In 1977, after my third year in architecture school, a friend and I convinced our parents to send us to a  three week immersion course in German (which we were already studying) and then we traveled all over Germany for 10 more weeks.

The course was in Würzburg, were the famous Baroque architect Balthasar Neumann lived and practiced, but that’s a tale for another time. Soon after our arrival, on a very hot summer day, we went to Nuremberg, home of St. Lorenz, a medieval church in the gothic tradition. Entering the building we immediately felt the dramatic change in temperature on our skin. We could hear the faint murmuring of nuns and others praying in the distance, and see the light filtering in through the stained glass windows. It was our first experience of a gothic church, and the sensory overload was so powerful that I told my friend “if they start using incense, I may have a heart attack.”

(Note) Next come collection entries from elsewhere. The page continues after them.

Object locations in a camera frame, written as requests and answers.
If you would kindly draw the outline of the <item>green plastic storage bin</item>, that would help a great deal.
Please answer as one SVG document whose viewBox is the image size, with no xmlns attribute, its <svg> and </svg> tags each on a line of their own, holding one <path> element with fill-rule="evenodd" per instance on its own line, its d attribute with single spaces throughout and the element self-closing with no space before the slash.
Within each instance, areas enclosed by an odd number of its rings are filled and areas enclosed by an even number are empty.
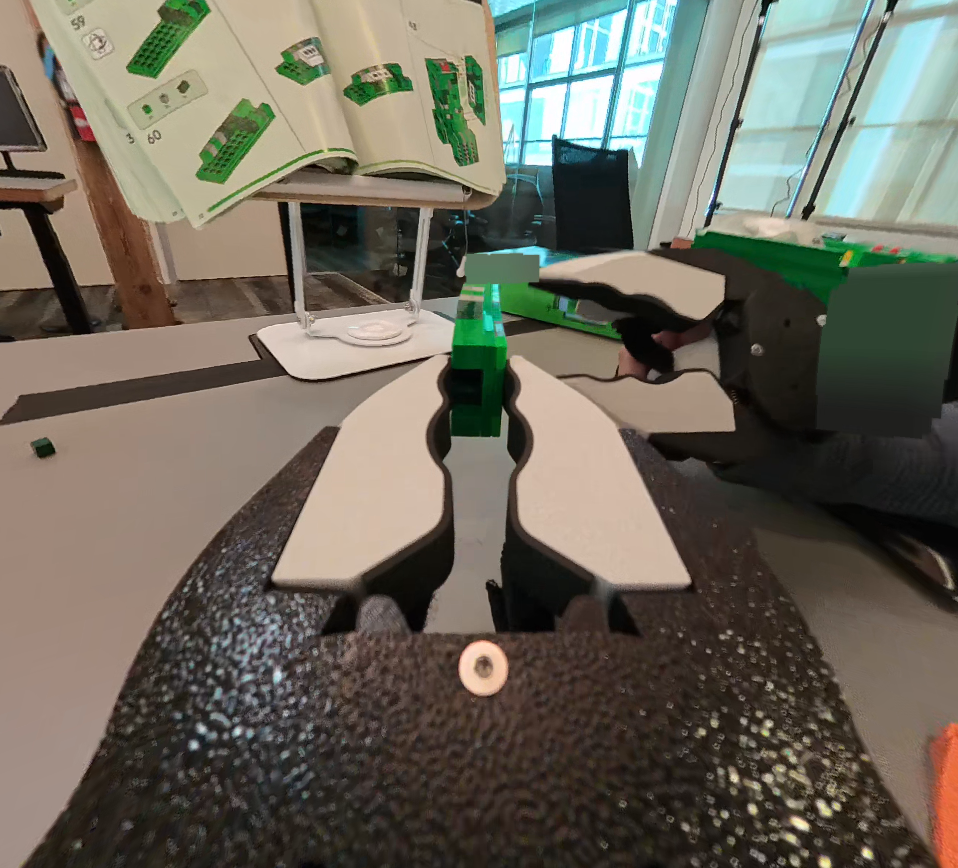
<svg viewBox="0 0 958 868">
<path fill-rule="evenodd" d="M 814 231 L 810 242 L 792 232 L 773 236 L 742 236 L 721 231 L 698 234 L 693 249 L 713 249 L 781 276 L 792 287 L 807 290 L 828 305 L 832 291 L 851 269 L 895 263 L 956 263 L 955 255 L 928 253 L 900 245 L 858 242 L 832 231 Z"/>
</svg>

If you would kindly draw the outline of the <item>black office chair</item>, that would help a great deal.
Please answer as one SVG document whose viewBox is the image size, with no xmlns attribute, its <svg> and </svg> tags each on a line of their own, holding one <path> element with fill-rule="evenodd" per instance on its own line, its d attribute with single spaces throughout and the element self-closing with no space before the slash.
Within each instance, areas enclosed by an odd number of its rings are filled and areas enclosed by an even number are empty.
<svg viewBox="0 0 958 868">
<path fill-rule="evenodd" d="M 580 255 L 633 249 L 634 155 L 553 138 L 556 247 Z"/>
</svg>

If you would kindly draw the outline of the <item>white book stand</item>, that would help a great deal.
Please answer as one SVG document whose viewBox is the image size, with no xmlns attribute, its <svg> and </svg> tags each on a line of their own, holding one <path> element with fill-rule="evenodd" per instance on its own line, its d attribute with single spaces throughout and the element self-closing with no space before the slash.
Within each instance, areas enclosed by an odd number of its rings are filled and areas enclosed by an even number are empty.
<svg viewBox="0 0 958 868">
<path fill-rule="evenodd" d="M 423 308 L 426 252 L 434 211 L 478 210 L 496 196 L 442 180 L 401 180 L 334 175 L 307 167 L 259 195 L 288 204 L 293 264 L 294 322 L 257 333 L 282 370 L 304 382 L 328 382 L 450 352 L 454 322 Z M 398 308 L 317 316 L 305 305 L 305 242 L 302 204 L 415 208 L 418 226 L 410 296 Z"/>
</svg>

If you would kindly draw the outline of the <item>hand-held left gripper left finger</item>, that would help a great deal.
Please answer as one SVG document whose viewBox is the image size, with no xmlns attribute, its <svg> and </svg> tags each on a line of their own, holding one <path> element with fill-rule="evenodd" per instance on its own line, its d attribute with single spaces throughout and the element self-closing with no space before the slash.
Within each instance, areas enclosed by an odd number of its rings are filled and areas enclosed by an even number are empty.
<svg viewBox="0 0 958 868">
<path fill-rule="evenodd" d="M 273 570 L 274 586 L 363 593 L 442 522 L 447 474 L 427 432 L 446 411 L 436 356 L 342 421 Z"/>
</svg>

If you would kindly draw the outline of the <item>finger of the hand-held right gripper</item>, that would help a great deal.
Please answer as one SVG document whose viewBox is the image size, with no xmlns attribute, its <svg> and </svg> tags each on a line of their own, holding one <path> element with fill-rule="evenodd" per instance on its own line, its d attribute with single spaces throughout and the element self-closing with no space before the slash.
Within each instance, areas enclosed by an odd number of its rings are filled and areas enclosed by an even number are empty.
<svg viewBox="0 0 958 868">
<path fill-rule="evenodd" d="M 537 288 L 591 322 L 638 319 L 654 332 L 682 332 L 726 298 L 725 276 L 665 255 L 619 251 L 577 256 L 540 270 Z"/>
<path fill-rule="evenodd" d="M 673 373 L 650 383 L 632 376 L 560 378 L 605 411 L 621 427 L 656 434 L 732 433 L 735 407 L 718 379 L 706 370 Z"/>
</svg>

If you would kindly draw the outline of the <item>wooden post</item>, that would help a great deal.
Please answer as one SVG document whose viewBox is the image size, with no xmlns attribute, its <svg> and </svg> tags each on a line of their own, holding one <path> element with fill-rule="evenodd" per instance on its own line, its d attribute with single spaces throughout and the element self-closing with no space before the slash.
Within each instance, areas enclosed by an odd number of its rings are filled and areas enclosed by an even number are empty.
<svg viewBox="0 0 958 868">
<path fill-rule="evenodd" d="M 73 140 L 73 156 L 126 328 L 176 325 L 148 226 L 130 211 L 101 148 L 77 138 Z"/>
</svg>

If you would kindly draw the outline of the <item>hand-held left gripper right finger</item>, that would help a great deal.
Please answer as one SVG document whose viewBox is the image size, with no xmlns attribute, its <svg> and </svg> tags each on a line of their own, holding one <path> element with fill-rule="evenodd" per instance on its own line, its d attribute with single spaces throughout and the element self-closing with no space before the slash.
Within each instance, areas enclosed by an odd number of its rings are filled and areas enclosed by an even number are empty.
<svg viewBox="0 0 958 868">
<path fill-rule="evenodd" d="M 509 360 L 506 383 L 509 521 L 520 543 L 604 593 L 691 588 L 616 422 L 528 359 Z"/>
</svg>

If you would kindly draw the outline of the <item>computer monitor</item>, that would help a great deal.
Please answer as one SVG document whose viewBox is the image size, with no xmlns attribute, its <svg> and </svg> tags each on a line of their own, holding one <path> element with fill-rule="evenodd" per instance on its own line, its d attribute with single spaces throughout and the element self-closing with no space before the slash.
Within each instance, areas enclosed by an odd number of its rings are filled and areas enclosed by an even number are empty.
<svg viewBox="0 0 958 868">
<path fill-rule="evenodd" d="M 45 153 L 47 145 L 13 71 L 1 65 L 1 151 Z"/>
</svg>

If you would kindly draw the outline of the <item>green lego side panel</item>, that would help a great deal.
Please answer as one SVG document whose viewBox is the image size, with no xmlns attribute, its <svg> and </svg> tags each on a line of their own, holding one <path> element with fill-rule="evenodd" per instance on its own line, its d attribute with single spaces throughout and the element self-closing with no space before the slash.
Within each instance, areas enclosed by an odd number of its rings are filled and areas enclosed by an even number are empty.
<svg viewBox="0 0 958 868">
<path fill-rule="evenodd" d="M 467 284 L 457 305 L 448 377 L 450 433 L 459 438 L 500 435 L 508 340 L 500 287 Z"/>
</svg>

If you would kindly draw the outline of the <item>standing desk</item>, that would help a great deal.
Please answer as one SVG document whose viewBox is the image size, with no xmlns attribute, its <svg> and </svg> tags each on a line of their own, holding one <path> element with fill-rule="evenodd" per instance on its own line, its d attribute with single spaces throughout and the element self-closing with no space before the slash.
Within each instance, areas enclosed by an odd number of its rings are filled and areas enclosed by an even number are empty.
<svg viewBox="0 0 958 868">
<path fill-rule="evenodd" d="M 52 215 L 63 208 L 66 196 L 77 190 L 76 180 L 57 173 L 16 168 L 1 173 L 1 209 L 19 211 L 25 217 L 69 332 L 90 335 L 93 322 L 52 224 Z"/>
</svg>

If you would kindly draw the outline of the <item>lego instruction booklet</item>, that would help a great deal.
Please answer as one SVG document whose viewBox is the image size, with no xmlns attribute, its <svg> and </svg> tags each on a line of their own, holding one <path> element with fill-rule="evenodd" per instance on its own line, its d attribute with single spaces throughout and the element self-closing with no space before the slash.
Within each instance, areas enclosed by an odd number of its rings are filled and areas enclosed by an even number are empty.
<svg viewBox="0 0 958 868">
<path fill-rule="evenodd" d="M 199 228 L 305 167 L 505 182 L 481 0 L 29 0 L 131 212 Z"/>
</svg>

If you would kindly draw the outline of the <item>person's right hand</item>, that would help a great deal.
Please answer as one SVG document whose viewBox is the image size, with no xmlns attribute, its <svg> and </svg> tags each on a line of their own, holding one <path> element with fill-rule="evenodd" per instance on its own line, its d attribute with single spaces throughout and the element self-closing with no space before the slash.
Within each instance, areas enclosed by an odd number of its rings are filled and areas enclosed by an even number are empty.
<svg viewBox="0 0 958 868">
<path fill-rule="evenodd" d="M 669 331 L 659 332 L 653 335 L 653 339 L 658 345 L 675 353 L 678 349 L 698 343 L 708 338 L 711 334 L 712 324 L 708 321 L 704 321 L 680 333 Z"/>
</svg>

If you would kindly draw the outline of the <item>green lego set box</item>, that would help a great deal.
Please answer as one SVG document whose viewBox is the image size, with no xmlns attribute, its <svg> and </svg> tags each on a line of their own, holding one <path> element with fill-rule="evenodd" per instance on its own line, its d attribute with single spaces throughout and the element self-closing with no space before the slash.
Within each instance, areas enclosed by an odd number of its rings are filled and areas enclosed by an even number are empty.
<svg viewBox="0 0 958 868">
<path fill-rule="evenodd" d="M 499 295 L 503 313 L 621 341 L 610 313 L 588 300 L 557 295 L 530 284 L 501 285 Z"/>
</svg>

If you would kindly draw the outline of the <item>white plastic bag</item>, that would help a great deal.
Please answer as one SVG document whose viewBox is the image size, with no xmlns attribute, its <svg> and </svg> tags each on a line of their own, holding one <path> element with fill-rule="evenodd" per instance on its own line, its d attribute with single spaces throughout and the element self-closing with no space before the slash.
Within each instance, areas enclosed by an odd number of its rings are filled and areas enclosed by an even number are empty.
<svg viewBox="0 0 958 868">
<path fill-rule="evenodd" d="M 741 220 L 740 234 L 752 239 L 765 239 L 799 245 L 817 245 L 819 227 L 810 220 L 793 217 L 746 215 Z"/>
</svg>

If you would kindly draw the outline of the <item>red fire extinguisher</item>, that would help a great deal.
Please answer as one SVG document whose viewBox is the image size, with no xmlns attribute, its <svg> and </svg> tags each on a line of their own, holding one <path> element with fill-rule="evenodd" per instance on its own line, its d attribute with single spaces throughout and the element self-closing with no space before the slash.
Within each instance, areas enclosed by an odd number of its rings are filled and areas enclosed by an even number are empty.
<svg viewBox="0 0 958 868">
<path fill-rule="evenodd" d="M 73 87 L 69 84 L 69 81 L 61 69 L 54 73 L 54 82 L 61 102 L 70 118 L 75 138 L 83 143 L 96 145 L 97 138 L 89 123 L 89 119 L 80 106 Z"/>
</svg>

A few years later, a professor made a comment the exact wording of which I don’t remember, but it was something along the lines of “Is the Guggenheim Museum (or St. Lorenz) still ‘architecture’ after midnight, when the custodians turn off the lights?” This made me decide to explore the non-visual aspects of architecture for my thesis. I wanted to learn if there were features we could include in our designs that would make visitors to our buildings experience even a fraction of the pleasure I felt in that gothic church. My thesis was therefore a building for a fictitious non-profit for “the blind”. I enjoyed researching the available literature (in 1981, pre-Google!) and coming up with solutions to problems of my own creation (as one member of the jury pointed out,) but isn’t that the purpose of a thesis?